Peak Car is a the theory or projection that car use has reached its climax and is now declining. In our car-permeated society we find it hard to believe, especially as we have invested so much time and energy into provision for the car. We have put a strong bet on its prevailing in many ways, and continue to do so in an almost entirely automatic way. The car’s prevalence is its own reason for existence and its hope for the future. Looking at figures may help to gather behind the Peak Car forecast and show that it is a real phenomenon.
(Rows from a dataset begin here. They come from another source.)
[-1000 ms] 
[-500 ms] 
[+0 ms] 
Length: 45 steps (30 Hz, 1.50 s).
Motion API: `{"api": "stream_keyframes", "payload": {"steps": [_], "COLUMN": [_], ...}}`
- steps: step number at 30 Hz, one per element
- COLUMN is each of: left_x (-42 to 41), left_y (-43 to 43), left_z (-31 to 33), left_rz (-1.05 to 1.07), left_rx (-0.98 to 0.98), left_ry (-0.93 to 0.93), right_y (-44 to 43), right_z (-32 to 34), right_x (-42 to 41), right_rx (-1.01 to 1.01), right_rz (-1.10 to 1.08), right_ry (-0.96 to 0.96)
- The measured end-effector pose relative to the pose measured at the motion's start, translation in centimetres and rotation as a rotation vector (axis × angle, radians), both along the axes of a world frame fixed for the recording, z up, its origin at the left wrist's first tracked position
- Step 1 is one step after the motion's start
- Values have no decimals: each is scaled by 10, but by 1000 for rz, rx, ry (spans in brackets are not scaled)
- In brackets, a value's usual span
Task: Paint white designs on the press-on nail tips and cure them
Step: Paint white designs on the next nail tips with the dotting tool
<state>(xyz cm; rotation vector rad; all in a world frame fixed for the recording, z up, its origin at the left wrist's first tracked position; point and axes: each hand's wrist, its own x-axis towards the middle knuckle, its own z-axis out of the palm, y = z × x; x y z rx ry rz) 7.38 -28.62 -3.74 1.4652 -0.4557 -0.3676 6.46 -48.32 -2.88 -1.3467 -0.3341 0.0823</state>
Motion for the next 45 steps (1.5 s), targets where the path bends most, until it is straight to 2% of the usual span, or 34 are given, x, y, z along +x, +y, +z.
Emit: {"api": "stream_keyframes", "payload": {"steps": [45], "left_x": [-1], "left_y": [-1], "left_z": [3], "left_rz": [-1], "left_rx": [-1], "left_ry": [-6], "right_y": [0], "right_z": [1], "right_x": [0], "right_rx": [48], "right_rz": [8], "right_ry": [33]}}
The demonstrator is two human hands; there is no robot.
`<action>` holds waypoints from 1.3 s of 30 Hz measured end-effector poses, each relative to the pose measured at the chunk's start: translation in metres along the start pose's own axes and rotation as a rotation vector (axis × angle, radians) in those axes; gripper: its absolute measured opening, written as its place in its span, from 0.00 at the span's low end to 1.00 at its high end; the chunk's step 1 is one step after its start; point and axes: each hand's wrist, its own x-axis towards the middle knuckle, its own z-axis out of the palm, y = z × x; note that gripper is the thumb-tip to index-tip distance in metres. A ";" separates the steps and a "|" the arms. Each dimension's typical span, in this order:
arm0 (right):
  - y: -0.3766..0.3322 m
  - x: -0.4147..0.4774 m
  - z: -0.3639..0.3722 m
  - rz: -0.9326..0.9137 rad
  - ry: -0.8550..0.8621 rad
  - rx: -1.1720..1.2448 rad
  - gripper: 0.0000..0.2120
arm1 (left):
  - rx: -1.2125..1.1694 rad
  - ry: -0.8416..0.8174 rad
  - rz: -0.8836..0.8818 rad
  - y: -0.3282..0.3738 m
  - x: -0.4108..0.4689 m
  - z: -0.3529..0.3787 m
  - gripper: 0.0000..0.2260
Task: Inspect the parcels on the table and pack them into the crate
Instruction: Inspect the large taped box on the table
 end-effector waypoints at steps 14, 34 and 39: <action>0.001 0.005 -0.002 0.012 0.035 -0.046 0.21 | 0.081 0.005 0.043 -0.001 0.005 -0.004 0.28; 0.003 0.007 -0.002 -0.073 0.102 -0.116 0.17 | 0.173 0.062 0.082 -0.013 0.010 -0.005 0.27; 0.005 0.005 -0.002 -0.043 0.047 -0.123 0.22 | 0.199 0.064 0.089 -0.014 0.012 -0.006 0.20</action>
I recently looked at England’s National Travel Survey dataset. The data I could find online spans back to 2002; and the 2015 set had just been released. I wanted to see what travelled mileage dataset 6011 and trip numbers dataset 0612 are doing. These data include all modes, however knowing that most of our travel miles stem from driving, it is not unreasonable to extend the findings to driving, I would think.
Here is what happened for the different age groups since 2002. Annual mileage has reduced for most age groups. And number of trips has reduced too for most age groups. Interesting to me is that the reduction trend started before the economic crash in 2009. So whilst commuter miles will have a role to play (lost jobs, reduced economic activity and so on, after 2009 etc) other things are at play too.
What these are, would be a fine task to establish.
The Peak Car theory lives on – to date it could not be disproven.
Miles:
Trips:
Suspect that if this is purely economic then the correlation would be 2008 onwards to household income. In the industry I work in the Great Recession started with the credit crunch in 2007, only really started hiring new graduates again in the last couple of years:
If you look at the micro data for this count point in Newcastle you see the “slump” in car running from 2007 to 2013:
http://api.dft.gov.uk/v2/trafficcounts/countpoint/id/36075.csv
More prosperous Cambridge has surpassed its peak already:
http://api.dft.gov.uk/v2/trafficcounts/countpoint/id/16035.csv
Not to say that the recession won’t have been a trigger for a change in car use, but peak car looks shaky.